Instructions to follow
The data must be given again exactly as written, with all images omitted.

Data provided
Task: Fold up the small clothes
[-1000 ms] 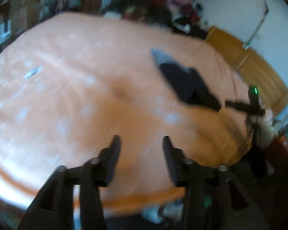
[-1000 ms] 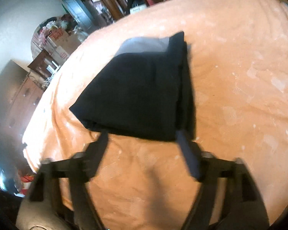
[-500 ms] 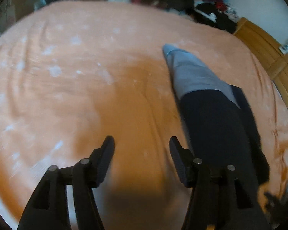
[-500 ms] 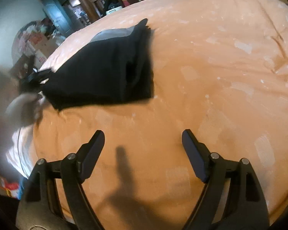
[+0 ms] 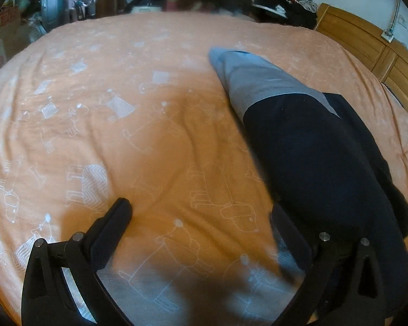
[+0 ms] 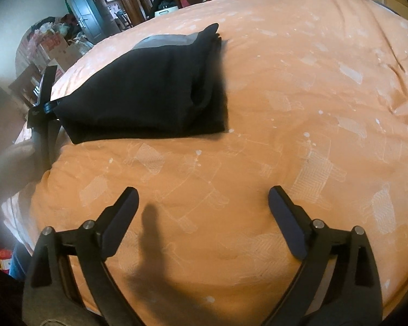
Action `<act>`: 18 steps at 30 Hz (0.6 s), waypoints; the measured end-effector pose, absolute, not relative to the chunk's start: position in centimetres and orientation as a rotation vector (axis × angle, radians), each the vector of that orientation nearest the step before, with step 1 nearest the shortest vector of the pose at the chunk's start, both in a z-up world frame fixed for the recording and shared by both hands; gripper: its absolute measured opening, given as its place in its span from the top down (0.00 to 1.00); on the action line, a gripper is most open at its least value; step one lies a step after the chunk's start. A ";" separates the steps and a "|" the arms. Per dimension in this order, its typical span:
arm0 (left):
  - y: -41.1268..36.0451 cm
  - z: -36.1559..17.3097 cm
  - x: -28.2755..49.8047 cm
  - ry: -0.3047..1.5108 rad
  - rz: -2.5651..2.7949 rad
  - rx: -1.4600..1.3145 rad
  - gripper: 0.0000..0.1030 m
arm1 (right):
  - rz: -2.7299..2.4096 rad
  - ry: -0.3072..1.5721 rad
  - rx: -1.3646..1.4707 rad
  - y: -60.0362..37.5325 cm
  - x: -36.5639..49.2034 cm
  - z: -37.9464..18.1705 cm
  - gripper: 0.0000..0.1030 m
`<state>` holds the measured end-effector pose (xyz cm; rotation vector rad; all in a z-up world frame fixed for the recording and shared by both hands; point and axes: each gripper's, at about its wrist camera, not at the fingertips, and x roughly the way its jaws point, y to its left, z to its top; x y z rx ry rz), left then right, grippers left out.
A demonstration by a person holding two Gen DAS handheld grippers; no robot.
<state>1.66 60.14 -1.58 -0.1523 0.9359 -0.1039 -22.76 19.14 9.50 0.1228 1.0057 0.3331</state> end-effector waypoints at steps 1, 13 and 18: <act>60.3 -1.2 0.9 0.934 -0.103 -0.153 0.00 | 0.332 1.006 0.129 19.1 -22.9 9.6 0.08; 60.6 -0.8 0.0 0.927 -0.102 -0.157 0.00 | 0.356 0.852 0.039 22.9 -25.1 15.2 0.17; 60.5 -0.8 0.0 0.927 -0.102 -0.157 0.00 | 0.470 0.829 -0.003 28.6 -23.7 16.0 0.17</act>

Response to the exercise
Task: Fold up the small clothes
[-1000 ms] 
[-1000 ms] 
[-500 ms] 
[-500 ms] 
[+0 ms] 
[+0 ms] 
Action `<act>`: 18 steps at 30 Hz (0.6 s), waypoints; the measured end-effector pose, absolute, not relative to the chunk's start: position in centimetres and orientation as a rotation vector (axis × angle, radians), each the vector of that orientation nearest the step before, with step 1 nearest the shortest vector of the pose at the chunk's start, both in a z-up world frame fixed for the recording and shared by both hands; gripper: its absolute measured opening, given as its place in its span from the top down (0.00 to 1.00); on the action line, a gripper is most open at its least value; step one lies a step after the chunk's start. A ";" separates the steps and a "|" the arms. Per dimension in this order, its typical span:
arm0 (left):
  - y: -41.1268..36.0451 cm
  - z: -36.1559..17.3097 cm
  - x: -28.2755..49.8047 cm
  - ry: -0.3047..1.5108 rad
  - rz: -2.5651..2.7949 rad
  - rx: -1.4600..1.3145 rad
  - gripper: 0.0000..0.1030 m
arm1 (right):
  - rz: -2.7299..2.4096 rad
  - ry: -0.3072..1.5721 rad
  - rx: -1.3646..1.4707 rad
  - y: -60.0362..37.5325 cm
  - x: -36.5639..49.2034 cm
  - z: -37.9464..18.1705 cm
  - gripper: 0.0000..0.1030 m
`<state>` holds the measured end-effector pose (xyz cm; rotation vector rad; all in a z-up world frame fixed for the recording and shared by both hands; point and axes: each gripper's, at about its wrist camera, not at the fingertips, and x roughly the way its jaws point, y to its left, z to its top; x y z rx ry rz), left then right, grippers left out.
A demonstration by a person holding two Gen DAS handheld grippers; no robot.
<state>1.66 60.14 -1.58 -0.1523 0.9359 -0.1039 -22.76 19.14 9.50 0.1228 1.0057 0.3331</state> end-effector waypoints at steps 1, 13 and 18: <act>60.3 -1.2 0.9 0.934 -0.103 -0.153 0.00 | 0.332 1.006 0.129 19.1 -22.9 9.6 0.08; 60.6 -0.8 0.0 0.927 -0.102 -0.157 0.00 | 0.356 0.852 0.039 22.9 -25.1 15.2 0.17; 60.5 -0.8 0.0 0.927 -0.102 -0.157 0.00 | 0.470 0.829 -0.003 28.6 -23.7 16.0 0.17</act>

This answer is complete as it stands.